Het kennen van deze schijnbaar goedkope sociale normen is zelf een overgangsrite in de huidige aspiratieklasse., En die rite is verre van kostenloos: The Economist abonnement zou een terug te zetten slechts $100, maar het bewustzijn om te abonneren en gezien te worden met het verstopt in iemands tas is waarschijnlijk het iteratieve resultaat van het doorbrengen van tijd in elite sociale milieus en dure onderwijsinstellingen die deze publicatie prijzen en bespreken de inhoud ervan.

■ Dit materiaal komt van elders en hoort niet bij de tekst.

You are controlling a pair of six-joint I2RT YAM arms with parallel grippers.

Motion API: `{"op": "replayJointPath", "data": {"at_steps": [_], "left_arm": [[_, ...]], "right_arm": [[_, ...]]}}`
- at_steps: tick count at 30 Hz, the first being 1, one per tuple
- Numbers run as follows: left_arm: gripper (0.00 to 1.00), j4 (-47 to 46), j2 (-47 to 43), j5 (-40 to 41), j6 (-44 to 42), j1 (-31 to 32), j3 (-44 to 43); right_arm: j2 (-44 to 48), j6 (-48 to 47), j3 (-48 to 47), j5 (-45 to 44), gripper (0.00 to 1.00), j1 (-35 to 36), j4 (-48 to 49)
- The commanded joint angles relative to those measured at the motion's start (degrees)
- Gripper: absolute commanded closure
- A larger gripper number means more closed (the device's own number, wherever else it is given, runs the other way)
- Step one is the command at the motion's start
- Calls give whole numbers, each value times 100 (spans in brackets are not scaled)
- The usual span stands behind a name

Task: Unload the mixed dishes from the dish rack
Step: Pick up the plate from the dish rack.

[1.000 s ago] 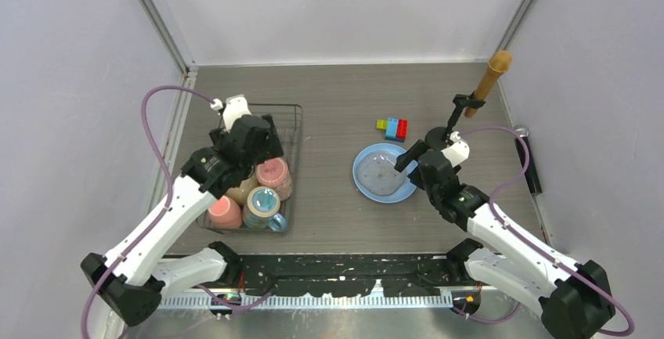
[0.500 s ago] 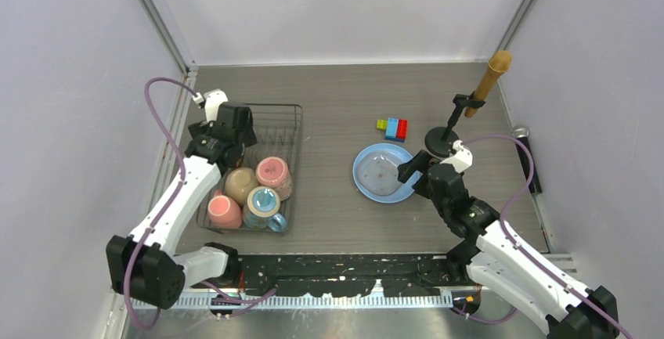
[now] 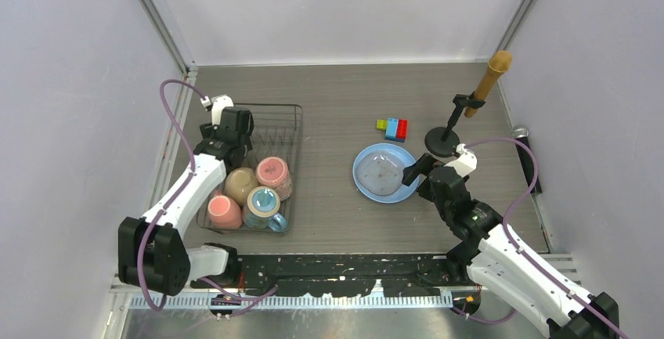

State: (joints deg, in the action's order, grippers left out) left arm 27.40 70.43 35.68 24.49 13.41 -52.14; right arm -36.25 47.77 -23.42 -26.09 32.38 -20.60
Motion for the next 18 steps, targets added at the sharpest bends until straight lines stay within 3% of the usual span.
{"op": "replayJointPath", "data": {"at_steps": [1, 3, 10, 14, 18], "left_arm": [[40, -474, 230, -161, -118, -92, -30], [46, -455, 315, -104, -120, -93, -54], [53, -460, 344, -238, -68, -101, 25], [65, -441, 309, -211, -41, -102, 62], [87, -446, 254, -269, -32, -99, 113]], "right_arm": [[142, 24, -9, -348, 0, -22, -18], [186, 23, -11, -387, 0, -21, -37], [157, 105, 6, -491, 1, -21, -178], [128, 105, -34, -486, 1, -21, -264], [157, 149, -53, -459, 1, -21, -312]]}}
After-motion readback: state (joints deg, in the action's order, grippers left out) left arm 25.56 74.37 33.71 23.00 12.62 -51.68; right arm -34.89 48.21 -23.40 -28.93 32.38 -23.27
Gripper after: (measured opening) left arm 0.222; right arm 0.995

misschien wel het belangrijkste, de nieuwe investering in onopvallende consumptie reproduceert privileges op een manier die eerdere opvallende consumptie niet kon., Weten welke New Yorker artikelen te verwijzen of welke small talk te betrekken bij de lokale boerenmarkt maakt en toont de verwerving van cultureel kapitaal, waardoor toegang tot sociale netwerken die op hun beurt helpen om de weg vrij te maken voor elitebanen, belangrijke sociale en professionele contacten, en particuliere scholen. Kortom, onopvallende consumptie zorgt voor sociale mobiliteit.meer diepgaander hebben investeringen in onderwijs, gezondheidszorg en pensionering een opmerkelijke impact op de levenskwaliteit van de consument, en ook op de toekomstige levenskansen van de volgende generatie., De onopvallende consumptie van vandaag is een veel verderfelijke vorm van statusuitgaven dan de opvallende consumptie van Veblen ‘ s tijd. Onopvallende consumptie-of het nu borstvoeding is of onderwijs-is een middel om de kwaliteit van het leven en de sociale mobiliteit van de eigen kinderen te verbeteren, terwijl opvallende consumptie slechts een doel op zich is – gewoon schijnvertoning. Voor de huidige ambitieuze Klasse zorgen onopvallende consumptiekeuzes voor het veiligstellen en behouden van de sociale status, zelfs als ze die niet noodzakelijk weergeven.,The Sum of Small Things: A Theory of the Aspirational Class van Elizabeth Currid-Halkett is nu uit via Princeton University Press.